■ Instructions to follow ■
From the material below, copy out each line with the word "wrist" in it.

■ Information provided ■
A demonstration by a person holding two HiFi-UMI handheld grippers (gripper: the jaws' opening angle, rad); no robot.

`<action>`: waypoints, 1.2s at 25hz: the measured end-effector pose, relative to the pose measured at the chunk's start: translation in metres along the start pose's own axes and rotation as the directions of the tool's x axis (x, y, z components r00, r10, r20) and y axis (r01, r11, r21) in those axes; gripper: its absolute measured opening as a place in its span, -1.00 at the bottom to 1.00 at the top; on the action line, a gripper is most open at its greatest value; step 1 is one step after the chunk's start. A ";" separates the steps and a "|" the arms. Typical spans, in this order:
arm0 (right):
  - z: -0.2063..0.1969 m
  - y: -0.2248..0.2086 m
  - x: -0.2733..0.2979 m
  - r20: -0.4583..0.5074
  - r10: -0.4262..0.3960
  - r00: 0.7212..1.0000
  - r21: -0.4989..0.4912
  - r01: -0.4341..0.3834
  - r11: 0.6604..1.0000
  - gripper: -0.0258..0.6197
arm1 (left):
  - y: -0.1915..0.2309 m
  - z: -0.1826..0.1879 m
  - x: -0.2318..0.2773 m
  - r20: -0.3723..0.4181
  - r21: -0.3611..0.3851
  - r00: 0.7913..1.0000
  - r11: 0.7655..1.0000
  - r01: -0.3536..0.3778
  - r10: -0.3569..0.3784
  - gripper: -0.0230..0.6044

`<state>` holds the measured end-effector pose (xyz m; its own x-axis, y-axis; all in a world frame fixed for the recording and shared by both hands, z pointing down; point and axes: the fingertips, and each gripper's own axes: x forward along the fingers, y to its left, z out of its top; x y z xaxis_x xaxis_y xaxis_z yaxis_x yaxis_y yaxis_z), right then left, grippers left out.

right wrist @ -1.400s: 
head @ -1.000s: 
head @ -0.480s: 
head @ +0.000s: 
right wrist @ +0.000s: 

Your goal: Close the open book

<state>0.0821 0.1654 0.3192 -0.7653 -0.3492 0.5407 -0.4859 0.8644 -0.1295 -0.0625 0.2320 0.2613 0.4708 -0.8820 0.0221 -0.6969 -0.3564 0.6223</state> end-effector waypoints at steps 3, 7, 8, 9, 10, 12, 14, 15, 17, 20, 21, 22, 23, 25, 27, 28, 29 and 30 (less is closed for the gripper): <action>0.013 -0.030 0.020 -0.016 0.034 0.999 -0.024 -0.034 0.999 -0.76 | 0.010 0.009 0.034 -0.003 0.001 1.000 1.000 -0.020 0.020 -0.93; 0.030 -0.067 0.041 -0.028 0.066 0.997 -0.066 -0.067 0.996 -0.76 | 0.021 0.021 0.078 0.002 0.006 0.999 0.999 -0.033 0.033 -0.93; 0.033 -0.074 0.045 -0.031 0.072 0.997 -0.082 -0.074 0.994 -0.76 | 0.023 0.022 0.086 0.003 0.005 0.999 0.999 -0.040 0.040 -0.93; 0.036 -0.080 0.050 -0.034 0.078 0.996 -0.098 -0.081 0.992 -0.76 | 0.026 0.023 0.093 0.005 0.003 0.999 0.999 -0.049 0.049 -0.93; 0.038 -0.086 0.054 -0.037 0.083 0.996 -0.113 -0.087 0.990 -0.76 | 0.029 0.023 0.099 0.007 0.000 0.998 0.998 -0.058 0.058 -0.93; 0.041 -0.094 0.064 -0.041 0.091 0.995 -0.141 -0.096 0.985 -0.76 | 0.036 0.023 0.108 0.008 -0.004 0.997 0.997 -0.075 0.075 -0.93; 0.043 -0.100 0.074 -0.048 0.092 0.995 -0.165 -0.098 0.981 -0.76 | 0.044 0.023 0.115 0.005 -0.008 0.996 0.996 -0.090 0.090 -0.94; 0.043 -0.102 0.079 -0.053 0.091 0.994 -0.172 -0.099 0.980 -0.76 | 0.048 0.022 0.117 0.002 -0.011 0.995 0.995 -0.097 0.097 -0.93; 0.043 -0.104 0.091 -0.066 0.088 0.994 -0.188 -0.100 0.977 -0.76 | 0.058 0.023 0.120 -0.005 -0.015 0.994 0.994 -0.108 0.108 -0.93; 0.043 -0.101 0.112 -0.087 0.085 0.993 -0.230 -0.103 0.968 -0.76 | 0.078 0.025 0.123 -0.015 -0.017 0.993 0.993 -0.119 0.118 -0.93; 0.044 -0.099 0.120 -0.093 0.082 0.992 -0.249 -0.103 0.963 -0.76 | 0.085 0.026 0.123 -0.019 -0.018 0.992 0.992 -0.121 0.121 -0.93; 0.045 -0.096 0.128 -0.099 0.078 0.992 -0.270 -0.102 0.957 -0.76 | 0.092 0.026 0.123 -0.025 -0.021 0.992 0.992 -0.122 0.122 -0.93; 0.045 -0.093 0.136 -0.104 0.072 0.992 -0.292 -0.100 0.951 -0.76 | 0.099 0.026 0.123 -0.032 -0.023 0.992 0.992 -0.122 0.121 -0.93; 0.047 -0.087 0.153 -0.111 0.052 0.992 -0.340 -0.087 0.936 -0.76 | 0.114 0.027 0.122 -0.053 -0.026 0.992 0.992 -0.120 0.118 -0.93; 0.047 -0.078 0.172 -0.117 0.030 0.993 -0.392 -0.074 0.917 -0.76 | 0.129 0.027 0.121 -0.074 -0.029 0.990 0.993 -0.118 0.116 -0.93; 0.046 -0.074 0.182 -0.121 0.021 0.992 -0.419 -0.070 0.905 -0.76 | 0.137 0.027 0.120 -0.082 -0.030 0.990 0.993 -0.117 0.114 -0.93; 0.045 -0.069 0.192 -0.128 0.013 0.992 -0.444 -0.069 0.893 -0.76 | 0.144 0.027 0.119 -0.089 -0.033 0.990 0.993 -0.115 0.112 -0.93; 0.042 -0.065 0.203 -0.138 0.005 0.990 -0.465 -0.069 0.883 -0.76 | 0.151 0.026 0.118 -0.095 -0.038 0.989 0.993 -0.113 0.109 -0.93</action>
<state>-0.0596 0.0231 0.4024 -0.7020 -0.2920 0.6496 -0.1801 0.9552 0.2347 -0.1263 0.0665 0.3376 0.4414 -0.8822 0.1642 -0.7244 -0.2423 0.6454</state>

■ Response to this exercise ■
right wrist @ -1.400s: 
right wrist @ +0.000s: 

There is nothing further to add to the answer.